Demuxlet

This workflow runs demuxlet to deconvolute sample identity when multiple samples are pooled by barcoded single-cell sequencing.

  1. Align your single-cell sequencing data (for example using the cellranger or drop_seq workflows).

  2. Create a sample sheet.

    Please note that the columns in the tab separated file must be in the order shown below and does not contain a header line.

    Column Description
    Name Sample name.
    BAM Location of the BAM file in the cloud (gs:// URL).
    Barcodes Location of the valid cellular barcodes file in the cloud (gs:// URL).
    VCF Location of the VCF file to use for this sample in the cloud (gs:// URL).

    Example:

    sample-1,gs://fc-e0000000/sample-1/out/possorted_genome_bam.bam,gs://fc-e0000000/sample-1/out/filtered_feature_bc_matrix/barcodes.tsv.gz,gs://fc-e0000000/sample-1.vcf
    sample-2,gs://fc-e0000000/sample-2/out/possorted_genome_bam.bam,gs://fc-e0000000/sample-2/out/filtered_feature_bc_matrix/barcodes.tsv.gz,gs://fc-e0000000/sample-2.vcf
    
  3. Upload your sample sheet to the workspace bucket.

    Example:

    gsutil cp /foo/bar/projects/sample_sheet.tsv gs://fc-e0000000/
    
  4. Import demuxlet workflow to your workspace.
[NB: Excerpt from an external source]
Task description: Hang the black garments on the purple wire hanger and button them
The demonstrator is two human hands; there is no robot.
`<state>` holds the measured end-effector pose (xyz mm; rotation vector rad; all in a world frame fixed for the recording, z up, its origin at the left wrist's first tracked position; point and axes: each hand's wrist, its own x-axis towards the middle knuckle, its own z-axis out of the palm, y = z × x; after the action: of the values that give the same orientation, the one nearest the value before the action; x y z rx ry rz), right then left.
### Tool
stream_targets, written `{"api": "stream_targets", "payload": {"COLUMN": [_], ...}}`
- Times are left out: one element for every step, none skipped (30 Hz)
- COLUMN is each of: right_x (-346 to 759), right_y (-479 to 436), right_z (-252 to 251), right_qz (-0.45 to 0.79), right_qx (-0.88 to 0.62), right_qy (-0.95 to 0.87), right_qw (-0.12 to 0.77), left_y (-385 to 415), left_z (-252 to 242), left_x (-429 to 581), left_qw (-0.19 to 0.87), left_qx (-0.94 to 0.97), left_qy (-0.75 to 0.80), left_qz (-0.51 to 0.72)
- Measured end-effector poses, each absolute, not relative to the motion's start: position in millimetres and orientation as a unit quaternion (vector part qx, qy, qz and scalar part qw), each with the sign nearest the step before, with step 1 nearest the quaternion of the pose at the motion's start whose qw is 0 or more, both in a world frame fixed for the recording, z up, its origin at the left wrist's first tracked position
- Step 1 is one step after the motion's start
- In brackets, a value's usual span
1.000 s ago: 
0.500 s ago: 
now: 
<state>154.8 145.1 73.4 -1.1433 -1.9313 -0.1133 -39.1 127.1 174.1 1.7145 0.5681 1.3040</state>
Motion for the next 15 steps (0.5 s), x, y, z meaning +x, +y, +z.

    See the Terra documentation for adding a workflow. The workflow is under Broad Methods Repository with the name “cumulus/demuxlet”.

    Next, in the workflow page, click the Export to Workspace... button, and select the workspace you want to export to in the drop-down menu.

  5. In your workspace, open demuxlet in WORKFLOWS tab. Select Process single workflow from files as below

    _images/single_workflow.png

    and click the Save button.


Inputs

Please see the description of important inputs below.

Column Description
tsv_file Four column tab-separated file without a header with name, coordinate sorted bam, barcodes, and vcf
min_MQ Minimum mapping quality to consider (default 20)
alpha Grid of alpha to search for (default [0.1, 0.2, 0.3, 0.4, 0.5]).
min_TD Minimum distance to the tail (default 0)
tag_group Tag representing readgroup or cell barcodes, in the case to partition the BAM file into multiple groups (default “CB”)
tag_UMI Tag representing UMIs (default “UB”“)
field FORMAT field to extract the genotype, likelihood, or posterior from (default “GT”)
geno_error Offset of genotype error rate (default 0.1)

Outputs

The demuxlet output file contains the best guess of the sample identity, with detailed statistics to reach to the best guess.